Like any paving system, the bulk of the work laying Turfstone ™ blocks is in the prep. The 3 inch deep pavers can be laid over regular earth or special water receptor material.  A solid well graded base is essential for the large (24 in. x 16 in.) format blocks.  You can split the blocks along pre-scored lines but sometimes they’ll crack where you don’t want.  It’s more precise to cut kerfs with a diamond blade and it only takes an extra minute.  

Turfstone™ pavers go down fast.  I set about 500 square feet in a few hours including carting the blocks from the pallets 100+ feet away.  They cost about $2.50 / sq ft and are molded at licensed plants throughout the US.  You’ll find them at masonry, landscape and building material suppliers.

Turfstone ™ isn’t the only porous pavement system.  There are other concrete and plastic products available that serve the same function so keep your eyes out for locally made and stocked products.
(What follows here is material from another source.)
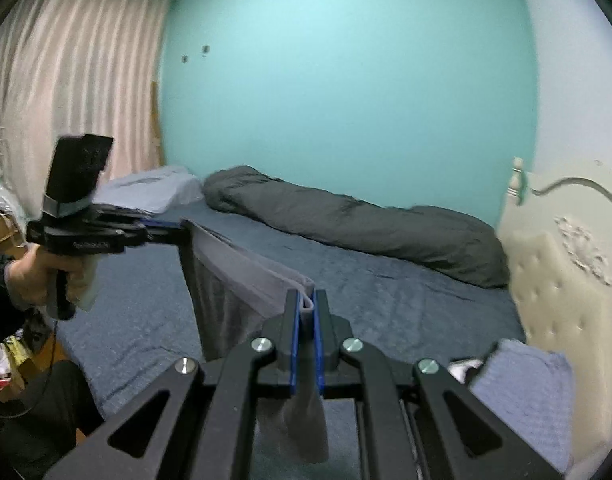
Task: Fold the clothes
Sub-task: 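Lift the folded briefs with both tools and carry them toward the headboard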
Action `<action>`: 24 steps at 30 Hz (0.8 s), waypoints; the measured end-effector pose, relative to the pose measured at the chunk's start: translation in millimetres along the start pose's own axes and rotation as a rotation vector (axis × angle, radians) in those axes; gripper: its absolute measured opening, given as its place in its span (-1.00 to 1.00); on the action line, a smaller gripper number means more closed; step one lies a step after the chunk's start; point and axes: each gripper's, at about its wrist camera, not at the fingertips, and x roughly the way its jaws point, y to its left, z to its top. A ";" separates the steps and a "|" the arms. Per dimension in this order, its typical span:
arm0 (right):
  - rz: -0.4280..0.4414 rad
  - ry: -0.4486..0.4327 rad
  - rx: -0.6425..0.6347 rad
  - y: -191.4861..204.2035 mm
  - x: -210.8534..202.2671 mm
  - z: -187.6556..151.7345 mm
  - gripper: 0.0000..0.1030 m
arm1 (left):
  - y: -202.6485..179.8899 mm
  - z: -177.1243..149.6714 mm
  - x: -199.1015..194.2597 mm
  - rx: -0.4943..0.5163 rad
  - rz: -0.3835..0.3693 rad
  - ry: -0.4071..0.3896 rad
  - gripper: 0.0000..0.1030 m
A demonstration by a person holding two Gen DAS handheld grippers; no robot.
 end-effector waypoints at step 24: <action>-0.268 0.013 0.139 -110.7 -144.2 -25.7 -0.89 | -148.3 65.9 91.0 0.056 -0.229 0.010 -0.94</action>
posted in: Blogs, green building, driveway, paving, pervious paving, green paving

Comments (2)

MikeGuertin MikeGuertin writes: The water receptor is a system that includes filter fabric (geotextile) with a thick matrix beneath. Rather than collecting run-off the combination of permeable paver and receptor material lets water flow through and percolate into the earth. In heavy percipitation events, the receptor stores excess water until it can soak into the earth.
Posted: 8:23 pm on May 18th

JFink JFink writes: Mike - you mention that the pavers can be laid atop a "special water receptor material"...does this mean a geotextile fabric of some sort that lets water flow through, or do you mean some sort of run-off collection material?